■ EXERCISE INSTRUCTIONS ■
Which lines in the records below contain the word "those"? Return each of them.

■ DATA FOR THIS TASK ■
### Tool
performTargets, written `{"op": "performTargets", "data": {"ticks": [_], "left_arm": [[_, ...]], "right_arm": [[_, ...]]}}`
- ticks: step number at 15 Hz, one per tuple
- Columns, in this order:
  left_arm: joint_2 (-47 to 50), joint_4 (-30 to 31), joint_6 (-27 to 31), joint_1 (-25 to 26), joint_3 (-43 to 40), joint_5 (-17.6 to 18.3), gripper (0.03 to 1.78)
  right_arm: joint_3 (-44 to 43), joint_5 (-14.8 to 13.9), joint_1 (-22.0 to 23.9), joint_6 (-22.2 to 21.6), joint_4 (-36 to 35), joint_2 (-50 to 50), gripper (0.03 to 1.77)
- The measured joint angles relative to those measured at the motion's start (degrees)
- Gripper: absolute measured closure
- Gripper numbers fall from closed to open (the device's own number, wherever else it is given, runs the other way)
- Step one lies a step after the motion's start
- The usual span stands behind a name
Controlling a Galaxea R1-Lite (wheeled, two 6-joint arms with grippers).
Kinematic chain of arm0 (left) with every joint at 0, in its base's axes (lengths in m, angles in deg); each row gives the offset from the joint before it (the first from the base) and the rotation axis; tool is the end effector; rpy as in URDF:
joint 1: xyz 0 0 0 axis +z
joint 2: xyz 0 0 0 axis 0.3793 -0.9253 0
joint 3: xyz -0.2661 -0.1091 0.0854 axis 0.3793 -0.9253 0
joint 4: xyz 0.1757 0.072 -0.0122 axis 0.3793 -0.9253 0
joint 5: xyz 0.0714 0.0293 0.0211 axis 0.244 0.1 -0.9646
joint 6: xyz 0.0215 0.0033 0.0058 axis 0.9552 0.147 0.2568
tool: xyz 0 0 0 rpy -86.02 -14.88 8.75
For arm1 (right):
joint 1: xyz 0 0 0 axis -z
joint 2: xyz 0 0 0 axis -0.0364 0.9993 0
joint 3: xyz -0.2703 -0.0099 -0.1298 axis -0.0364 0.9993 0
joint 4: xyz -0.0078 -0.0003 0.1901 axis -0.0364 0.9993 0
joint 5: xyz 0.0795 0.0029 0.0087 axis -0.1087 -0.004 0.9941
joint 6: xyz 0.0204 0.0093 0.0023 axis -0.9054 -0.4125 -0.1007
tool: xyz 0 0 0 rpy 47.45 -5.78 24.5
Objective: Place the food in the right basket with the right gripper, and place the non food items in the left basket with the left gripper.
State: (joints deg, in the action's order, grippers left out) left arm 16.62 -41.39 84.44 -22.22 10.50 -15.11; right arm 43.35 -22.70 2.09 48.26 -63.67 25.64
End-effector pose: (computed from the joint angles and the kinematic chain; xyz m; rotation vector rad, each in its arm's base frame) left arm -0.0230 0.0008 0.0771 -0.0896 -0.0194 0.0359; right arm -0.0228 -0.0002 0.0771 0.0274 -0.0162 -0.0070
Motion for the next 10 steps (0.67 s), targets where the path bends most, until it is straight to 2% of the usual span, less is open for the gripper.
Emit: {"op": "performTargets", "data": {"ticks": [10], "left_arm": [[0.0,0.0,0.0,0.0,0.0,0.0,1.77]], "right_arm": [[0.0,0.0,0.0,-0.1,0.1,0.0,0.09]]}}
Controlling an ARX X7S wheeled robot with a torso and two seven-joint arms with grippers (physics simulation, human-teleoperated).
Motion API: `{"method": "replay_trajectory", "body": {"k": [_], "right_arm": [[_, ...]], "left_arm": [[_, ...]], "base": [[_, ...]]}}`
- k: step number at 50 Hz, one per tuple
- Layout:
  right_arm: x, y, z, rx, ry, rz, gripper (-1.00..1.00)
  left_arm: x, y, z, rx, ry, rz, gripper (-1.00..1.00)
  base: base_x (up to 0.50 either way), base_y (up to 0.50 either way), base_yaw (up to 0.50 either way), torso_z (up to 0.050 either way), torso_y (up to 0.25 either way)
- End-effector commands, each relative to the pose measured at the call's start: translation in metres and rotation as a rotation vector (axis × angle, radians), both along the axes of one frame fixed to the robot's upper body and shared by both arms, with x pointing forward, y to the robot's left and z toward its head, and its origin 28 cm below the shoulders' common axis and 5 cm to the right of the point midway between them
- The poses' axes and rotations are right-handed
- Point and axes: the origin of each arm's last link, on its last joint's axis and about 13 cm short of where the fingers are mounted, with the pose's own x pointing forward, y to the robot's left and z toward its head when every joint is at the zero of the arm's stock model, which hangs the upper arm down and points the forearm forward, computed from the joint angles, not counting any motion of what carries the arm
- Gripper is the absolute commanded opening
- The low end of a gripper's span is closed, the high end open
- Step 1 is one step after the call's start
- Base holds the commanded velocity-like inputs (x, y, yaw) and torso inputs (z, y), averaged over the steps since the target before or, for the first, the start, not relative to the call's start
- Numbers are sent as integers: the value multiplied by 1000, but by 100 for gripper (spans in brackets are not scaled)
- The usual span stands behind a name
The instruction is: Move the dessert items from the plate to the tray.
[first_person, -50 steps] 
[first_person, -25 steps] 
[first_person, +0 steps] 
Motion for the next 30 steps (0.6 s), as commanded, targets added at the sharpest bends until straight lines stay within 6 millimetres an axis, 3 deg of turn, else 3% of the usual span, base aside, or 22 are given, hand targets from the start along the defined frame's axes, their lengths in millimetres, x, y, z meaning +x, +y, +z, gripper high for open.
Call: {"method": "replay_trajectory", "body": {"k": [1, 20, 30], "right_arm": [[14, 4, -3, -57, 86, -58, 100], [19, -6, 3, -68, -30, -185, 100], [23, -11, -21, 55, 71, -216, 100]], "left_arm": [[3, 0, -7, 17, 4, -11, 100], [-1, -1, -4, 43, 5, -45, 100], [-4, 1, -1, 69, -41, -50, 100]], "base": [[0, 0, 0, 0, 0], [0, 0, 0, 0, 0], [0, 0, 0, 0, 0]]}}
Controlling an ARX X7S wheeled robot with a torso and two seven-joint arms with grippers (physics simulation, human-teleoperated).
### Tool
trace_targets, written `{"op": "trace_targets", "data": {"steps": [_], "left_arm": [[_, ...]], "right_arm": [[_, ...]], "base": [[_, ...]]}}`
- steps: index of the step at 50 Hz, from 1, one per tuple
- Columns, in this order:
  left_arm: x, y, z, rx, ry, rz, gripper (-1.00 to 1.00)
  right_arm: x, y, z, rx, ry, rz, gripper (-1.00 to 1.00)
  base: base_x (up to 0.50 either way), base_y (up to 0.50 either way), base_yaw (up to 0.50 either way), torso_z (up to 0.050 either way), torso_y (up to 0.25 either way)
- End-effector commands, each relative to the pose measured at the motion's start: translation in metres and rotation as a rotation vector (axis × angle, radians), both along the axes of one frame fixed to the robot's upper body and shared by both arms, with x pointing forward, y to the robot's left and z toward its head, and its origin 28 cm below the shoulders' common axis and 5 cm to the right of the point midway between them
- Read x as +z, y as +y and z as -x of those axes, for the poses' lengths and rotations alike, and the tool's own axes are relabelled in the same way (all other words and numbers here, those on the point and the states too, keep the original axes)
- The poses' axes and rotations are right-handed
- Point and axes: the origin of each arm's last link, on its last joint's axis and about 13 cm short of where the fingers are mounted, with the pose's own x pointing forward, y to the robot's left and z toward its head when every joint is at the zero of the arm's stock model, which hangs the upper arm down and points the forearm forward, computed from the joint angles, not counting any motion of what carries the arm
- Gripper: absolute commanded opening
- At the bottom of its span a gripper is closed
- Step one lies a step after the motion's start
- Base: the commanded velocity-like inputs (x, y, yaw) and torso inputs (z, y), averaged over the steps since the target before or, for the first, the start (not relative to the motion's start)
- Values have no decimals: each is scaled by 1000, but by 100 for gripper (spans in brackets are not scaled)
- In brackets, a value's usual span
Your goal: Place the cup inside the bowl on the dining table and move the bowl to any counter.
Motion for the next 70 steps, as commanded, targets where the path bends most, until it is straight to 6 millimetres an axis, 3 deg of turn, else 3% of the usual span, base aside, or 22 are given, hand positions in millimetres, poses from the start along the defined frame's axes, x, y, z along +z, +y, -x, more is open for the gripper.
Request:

■ FINISHED TASK ■
- The measured joint angles relative to those measured at the motion's start (degrees)
- Read x as +z, y as +y and z as -x of those axes, for the poses' lengths and rotations alike, and the tool's own axes are relabelled in the same way (all other words and numbers here, those on the point and the states too, keep the original axes)

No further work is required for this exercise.